Già studiato per il Napoli?
“Assolutamente si”.
La partita dello scorso anno?
“Ricordo quella partita, ai punti il Napoli ha meritato la vittoria ma nel finale la Roma poteva fare 3 gol. Con il Sassuolo pareggiai al San Paolo. C’è stata poi un’evoluzione di Sarri, che ha trasmesso la sua idea di gioco. Quando perse con me giocava con un altro modulo, il 4-3-1-2, ora la forza del suo Napoli è la capacità di lavorare sugli esterni. Sentivo un’ottima analisi giorni fa: non fa mai appiattire i suoi giocatori su una linea di passaggio. Io cerco di lavorare però prima sulla mia squadra”
Uno spareggio per la lotta scudetto?
“Magari no, ma è una partita fondamentale. Ogni partita, piccola o grande che sia, la facciamo diventare importante, questa avrà un gusto particolare”.

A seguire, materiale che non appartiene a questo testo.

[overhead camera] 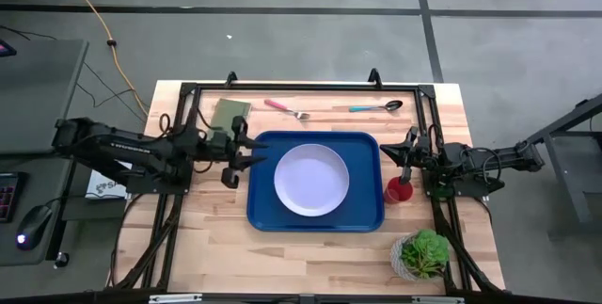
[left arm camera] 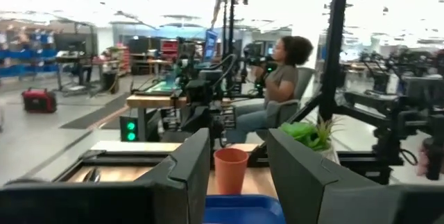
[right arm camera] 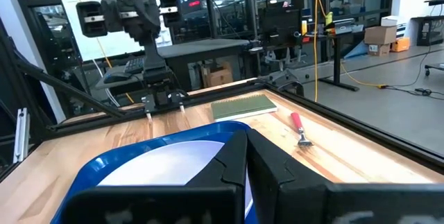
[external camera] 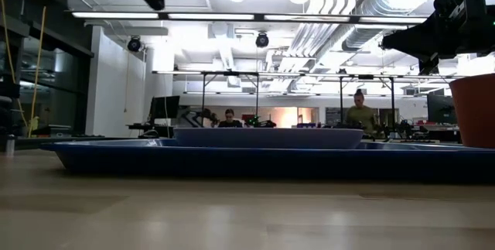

Roma e Napoli obiettivo da raggiungere per le altre?
“La squadra da battere resta la Juve. roma e Napoli sono quelle che si sono avvicinate di più, la Roma ha cambiato di più, in primis l’allenatore, ma non vuol dire che siamo meno competitivi, siamo qui per crescere. Ci dispiace non aver giocato a Genova, a livello psicologico un po’ pesa e a lungo andare può pesare”
Schick, che personalmente mi piace da impazzire?
“Mi farebbe impazzire anche poterlo allenare (ride, ndr). Ma si vede che ha l’istinto del campione. Non sto a dire in che ruolo giocherà, magari cambierò qualcosa a livello tattico ma è un attaccante, non solo una prima punta. Dipende sempre dal sistema di gioco. Se andate a vedere le cose migliori alla Samp le ha fatte partendo dal centrodestra. Non diamo però giudizi affrettati. Ho allenato tanti giovani e vi dico che vanno aiutati”.